Data extract Block Start

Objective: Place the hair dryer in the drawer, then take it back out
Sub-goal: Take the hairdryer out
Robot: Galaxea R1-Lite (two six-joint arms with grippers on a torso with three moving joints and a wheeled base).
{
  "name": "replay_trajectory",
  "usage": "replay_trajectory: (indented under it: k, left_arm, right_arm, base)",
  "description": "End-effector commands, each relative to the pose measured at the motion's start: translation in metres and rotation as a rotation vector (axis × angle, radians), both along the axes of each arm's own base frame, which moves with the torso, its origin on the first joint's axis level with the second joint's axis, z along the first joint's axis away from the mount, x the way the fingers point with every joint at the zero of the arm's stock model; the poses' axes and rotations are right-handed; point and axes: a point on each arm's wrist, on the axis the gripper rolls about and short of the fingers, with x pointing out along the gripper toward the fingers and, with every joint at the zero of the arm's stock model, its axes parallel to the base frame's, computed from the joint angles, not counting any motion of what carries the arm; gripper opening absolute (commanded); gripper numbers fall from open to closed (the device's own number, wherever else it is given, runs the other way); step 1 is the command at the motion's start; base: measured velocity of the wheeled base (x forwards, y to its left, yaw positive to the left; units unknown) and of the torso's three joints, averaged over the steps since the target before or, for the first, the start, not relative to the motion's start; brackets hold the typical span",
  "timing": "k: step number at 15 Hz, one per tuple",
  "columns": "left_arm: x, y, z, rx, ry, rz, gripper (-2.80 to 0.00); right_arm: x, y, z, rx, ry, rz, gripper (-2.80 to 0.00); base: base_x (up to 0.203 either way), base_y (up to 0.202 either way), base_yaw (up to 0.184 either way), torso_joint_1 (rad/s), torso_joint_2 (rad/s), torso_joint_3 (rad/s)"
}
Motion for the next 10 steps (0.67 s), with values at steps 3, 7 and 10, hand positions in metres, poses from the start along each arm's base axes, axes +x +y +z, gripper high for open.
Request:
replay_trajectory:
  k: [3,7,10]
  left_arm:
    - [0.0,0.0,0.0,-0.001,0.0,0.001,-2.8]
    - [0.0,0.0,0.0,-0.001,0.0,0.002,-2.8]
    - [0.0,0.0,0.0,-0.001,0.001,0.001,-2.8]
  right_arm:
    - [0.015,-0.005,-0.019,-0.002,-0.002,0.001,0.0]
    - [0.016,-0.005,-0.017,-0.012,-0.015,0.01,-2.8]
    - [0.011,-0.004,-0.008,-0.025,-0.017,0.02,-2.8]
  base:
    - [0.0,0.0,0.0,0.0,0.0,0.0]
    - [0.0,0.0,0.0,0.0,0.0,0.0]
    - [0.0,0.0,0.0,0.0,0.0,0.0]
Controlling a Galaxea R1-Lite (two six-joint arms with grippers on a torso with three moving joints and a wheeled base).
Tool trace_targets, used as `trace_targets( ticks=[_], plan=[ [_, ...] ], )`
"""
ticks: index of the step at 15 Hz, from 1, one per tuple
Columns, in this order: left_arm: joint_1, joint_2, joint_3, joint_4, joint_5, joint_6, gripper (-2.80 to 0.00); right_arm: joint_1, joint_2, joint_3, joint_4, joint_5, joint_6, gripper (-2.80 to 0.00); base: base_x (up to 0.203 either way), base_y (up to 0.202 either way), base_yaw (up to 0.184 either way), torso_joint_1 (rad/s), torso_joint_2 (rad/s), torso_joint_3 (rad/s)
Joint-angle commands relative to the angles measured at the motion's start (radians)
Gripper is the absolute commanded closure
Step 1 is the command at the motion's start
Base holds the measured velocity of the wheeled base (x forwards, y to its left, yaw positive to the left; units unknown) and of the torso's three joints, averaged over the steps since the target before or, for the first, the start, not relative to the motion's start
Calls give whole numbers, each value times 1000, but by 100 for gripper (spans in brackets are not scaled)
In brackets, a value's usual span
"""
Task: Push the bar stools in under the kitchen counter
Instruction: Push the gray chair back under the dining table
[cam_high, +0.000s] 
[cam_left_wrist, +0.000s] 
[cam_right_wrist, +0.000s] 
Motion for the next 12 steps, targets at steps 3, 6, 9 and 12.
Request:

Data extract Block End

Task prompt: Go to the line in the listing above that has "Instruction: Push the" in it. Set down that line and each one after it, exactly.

Answer for this exercise:
Instruction: Push the gray chair back under the dining table
[cam_high, +0.000s] 
[cam_left_wrist, +0.000s] 
[cam_right_wrist, +0.000s] 
Motion for the next 12 steps, targets at steps 3, 6, 9 and 12.
Request:

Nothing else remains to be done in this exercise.